I received Jimmy as birthday present on my ninth birthday. My mom obtained Jimmy through a friend who worked for the Toronto Animal Services. Before we had Jimmy my mom had received a female Siamese cat through this friend. Knowing of my mom’s personal affection towards Siamese cats, my mom’s friend quickly offered my mom another Siamese cat, but this one was a male. I fell in love with Jimmy the moment I saw him. He was 6 years old, but yet still so adorable. He was somewhat frightened by the new environment so my mom and I were forced to lock him in the bathroom with us while we tried to soothe his anxiety. The bathroom incident is something I’ll never forget when I think of my pet. While in the bathroom I told my mom I needed to pee, so I handed over Jimmy to her. I did my business, flushed the toilet and gestured to take back Jimmy. I hadn’t closed the toilet seat yet, and Jimmy being rather frisky slipped out of my grip and into the toilet. At that moment I gained a rather deep affection for my new wily friend.
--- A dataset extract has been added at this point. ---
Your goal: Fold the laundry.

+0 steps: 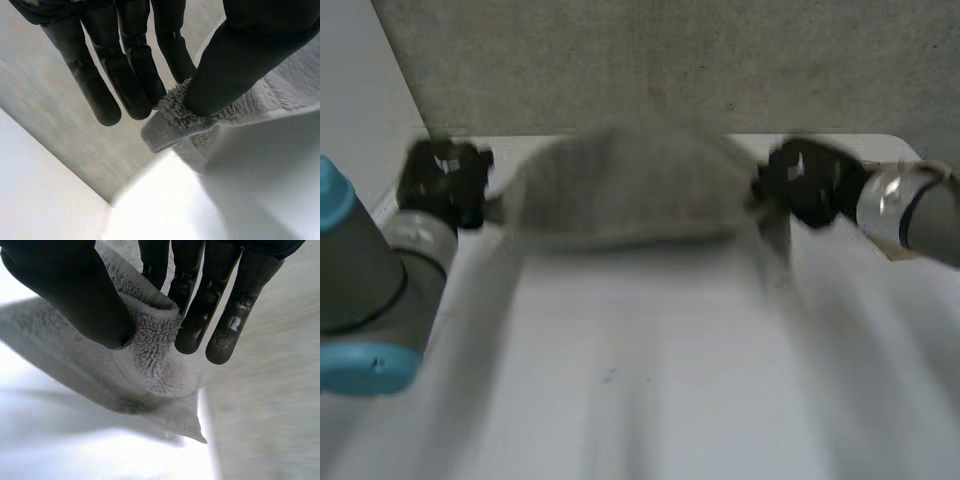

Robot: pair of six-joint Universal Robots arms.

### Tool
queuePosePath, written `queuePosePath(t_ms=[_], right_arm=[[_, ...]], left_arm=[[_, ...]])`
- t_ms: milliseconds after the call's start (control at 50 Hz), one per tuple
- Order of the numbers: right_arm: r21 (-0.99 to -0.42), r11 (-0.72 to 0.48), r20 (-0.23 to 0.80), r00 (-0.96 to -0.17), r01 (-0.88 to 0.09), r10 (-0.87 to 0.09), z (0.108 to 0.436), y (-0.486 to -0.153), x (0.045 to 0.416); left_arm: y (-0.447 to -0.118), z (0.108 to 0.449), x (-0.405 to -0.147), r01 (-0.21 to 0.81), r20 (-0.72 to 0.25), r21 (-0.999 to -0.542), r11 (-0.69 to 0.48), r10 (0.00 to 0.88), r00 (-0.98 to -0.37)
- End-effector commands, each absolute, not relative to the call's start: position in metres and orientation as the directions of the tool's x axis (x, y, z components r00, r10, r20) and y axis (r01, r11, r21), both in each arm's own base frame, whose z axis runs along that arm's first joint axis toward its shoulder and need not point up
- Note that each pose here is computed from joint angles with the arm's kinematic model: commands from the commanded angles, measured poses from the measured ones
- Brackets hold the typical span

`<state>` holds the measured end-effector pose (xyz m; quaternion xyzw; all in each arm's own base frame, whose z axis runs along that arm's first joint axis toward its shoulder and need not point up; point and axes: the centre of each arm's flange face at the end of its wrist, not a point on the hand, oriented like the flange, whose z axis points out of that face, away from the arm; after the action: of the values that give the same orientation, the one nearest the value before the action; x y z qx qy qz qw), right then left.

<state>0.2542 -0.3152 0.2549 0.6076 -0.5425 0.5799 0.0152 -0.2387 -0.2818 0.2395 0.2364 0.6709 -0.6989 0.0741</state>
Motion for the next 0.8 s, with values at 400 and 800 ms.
queuePosePath(t_ms=[400,800], right_arm=[[-0.877,0.147,0.194,-0.618,-0.457,-0.762,0.198,-0.295,0.212],[-0.874,0.486,-0.243,-0.842,-0.026,-0.482,0.175,-0.261,0.174]], left_arm=[[-0.256,0.244,-0.237,0.416,-0.421,-0.906,-0.077,0.276,-0.864],[-0.274,0.284,-0.216,0.378,-0.4,-0.913,-0.154,0.155,-0.903]])
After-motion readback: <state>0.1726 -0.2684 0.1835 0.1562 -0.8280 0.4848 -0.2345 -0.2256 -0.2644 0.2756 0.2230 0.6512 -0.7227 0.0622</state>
He was very trustworthy from the start, which was essential for me in order to spend such an abundant amount of time with him. As a young kid I was always around the house if I wasn’t at school and having my brother being born about three years of having Jimmy allowed me to spend a considerable time with just Jimmy. The early bondage we engaged in by wrestling, playing and me just caressing his soft fur enabled us to sustain a long companionship. My brother can pick up on Jimmy’s favouritism towards me and is always jealous when I say I’m Jimmy’s father. From the time I have had Jimmy, Jimmy and I have been the truest of friends.
Because he is an animal it emphasizes the purity of which I care for him. He never has done anything to harm me intentionally and he only reciprocates when I offer warmth. His loud purring indicates his utter pleasant state when we are together. Moments like him lying comfortably across my legs, stomach down and having him gently paw leg are intensely satisfying. Sometimes he even suckles on my sweatshirt like I’m breast feeding him and while it tickles I can usually endure it for like a minute and a half because it’s such a raw outpour of love. Whenever I see Jimmy I gravitate towards him like he’s magnetic.
As he beings to seriously age it invokes new scarier emotions. I sincerely hope he doesn’t pass before I go to university. I can’t imagine what living in my house without Jimmy would feel like. I think if I’ll remember all the fond moments we shared. I think of how I will remember how he looked. I think if I will ever have a pet that I’m as emotionally attached to. Thinking these thoughts really have made me spend as much time possible with Jimmy as I can. He’s still in great health but he has a bit of a limp, which is only getting worse. But for the most part he is the same loving and giving cat that I remember in my youth. Coming to grips with the inevitable is hard. I deal with it slowly by realizing that once he dies I will look back and realize how fulfilling our relationship has been. It is still very tough to address a future pain that I would almost prefer to act ignorant about.